You should each file SINGLE.

 

IRS rules.

Marital Status. Your marital status on the last day of the year is your marital status for the entire year.

Single Filing Status. Single filing status generally applies if you are not married, divorced or legally separated according to state law.

Pioneer
Posts: 2
Registered: ‎12-22-2017

Re: Divorced on December 15, 2017. How to proceed with 2017 taxes?

Thanks. This is what I suspected but wanted to confirm. Much appreciated.

Esteemed Neighbor
Posts: 217
Registered: ‎02-28-2016

Re: Divorced on December 15, 2017. How to proceed with 2017 taxes?

Another option MAY be 'head of household'. You must meet several conditions.

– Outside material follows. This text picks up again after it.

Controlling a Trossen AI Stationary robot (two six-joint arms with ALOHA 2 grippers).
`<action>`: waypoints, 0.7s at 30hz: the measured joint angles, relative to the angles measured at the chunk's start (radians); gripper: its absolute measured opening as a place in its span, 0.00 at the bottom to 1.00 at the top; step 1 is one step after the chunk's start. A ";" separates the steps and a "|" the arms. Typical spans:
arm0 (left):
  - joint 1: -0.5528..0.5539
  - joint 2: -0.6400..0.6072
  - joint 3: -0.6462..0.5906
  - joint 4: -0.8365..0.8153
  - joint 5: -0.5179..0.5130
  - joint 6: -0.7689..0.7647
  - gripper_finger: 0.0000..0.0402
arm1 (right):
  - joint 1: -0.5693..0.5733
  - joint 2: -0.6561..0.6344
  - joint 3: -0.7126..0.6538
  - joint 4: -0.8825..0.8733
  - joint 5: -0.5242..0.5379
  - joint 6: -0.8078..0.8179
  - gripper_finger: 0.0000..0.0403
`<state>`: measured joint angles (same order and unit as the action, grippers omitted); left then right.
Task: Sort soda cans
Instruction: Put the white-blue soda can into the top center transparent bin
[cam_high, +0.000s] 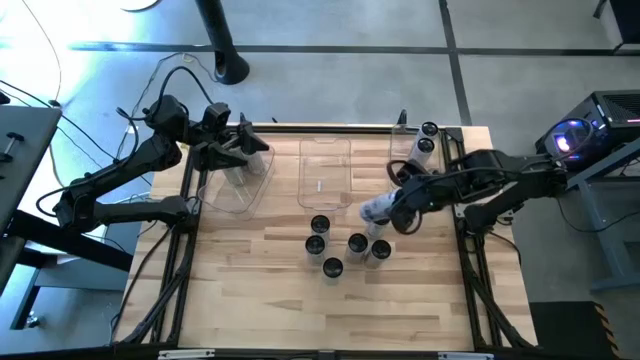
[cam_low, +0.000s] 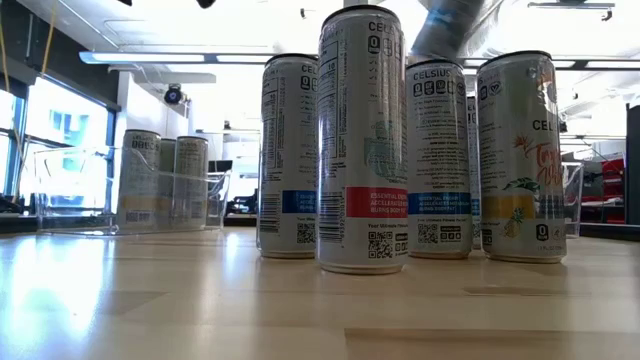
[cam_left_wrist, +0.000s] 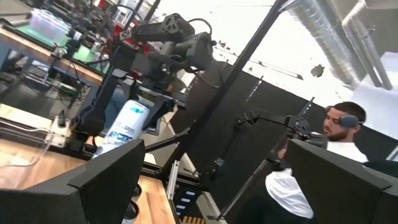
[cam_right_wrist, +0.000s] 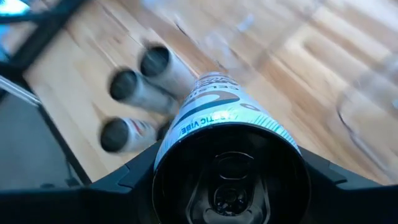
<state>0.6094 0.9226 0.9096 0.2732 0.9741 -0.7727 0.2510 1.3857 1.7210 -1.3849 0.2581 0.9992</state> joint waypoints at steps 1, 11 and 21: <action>0.000 0.000 0.000 -0.004 -0.008 0.006 0.96 | -0.009 0.000 0.000 0.033 0.007 -0.022 0.59; -0.001 0.000 0.000 -0.126 -0.096 0.060 0.96 | -0.201 0.096 0.000 0.295 -0.006 -0.314 0.59; -0.002 0.004 0.000 -0.156 -0.097 0.140 0.96 | -0.434 0.288 0.000 0.319 -0.017 -0.432 0.59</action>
<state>0.6079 0.9266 0.9096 0.1172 0.8768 -0.6331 -0.1831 1.6738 1.7210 -1.0658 0.2408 0.5671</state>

https://www.efile.com/irs-head-of-household-tax-filing-status/

Trusted Council Member
Posts: 6,191
Registered: ‎02-23-2016

Re: Divorced on December 15, 2017. How to proceed with 2017 taxes?

Hi HoosierFlute,

 

 

Welcome to the H&R Block community.

 

BluesDog is correct that you should file as a single taxpayer since your divorce was finalized before December 31st.  The Head of Household filing status will benefit you more though if you qualify, so I would like to expand on that a little bit for you.

 

In order to file as a head of household you must:

  1. have a qualifying child or have a qualifying relative who is related to you (grandmother, grandfather, mother, father, son, daughter, sibling, etc.)
  2. pay more than 50% of the upkeep costs of your home (rent or mortgage, utilities, repairs, insurance, food)
  3. have paid the upkeep costs of your own home for the entire year

 

A qualifying child must:

  1. be related to you
  2. provide less than 50% of his or her own support
  3. not file a joint return with another taxpayer
  4. live with you for more than half of the year
  5. be under age 18, or under age 24 and in school full time
  6. not be the dependent of another taxpayer

 

A qualifying relative who is related to you must:

  1. earn less than $4,050 for the entire year
  2. receive more than 50% of their support from you
  3. not file a joint return with another taxpayer
  4. not be the dependent of another taxpayer

 

 

If you have any other questions I'll be glad to help.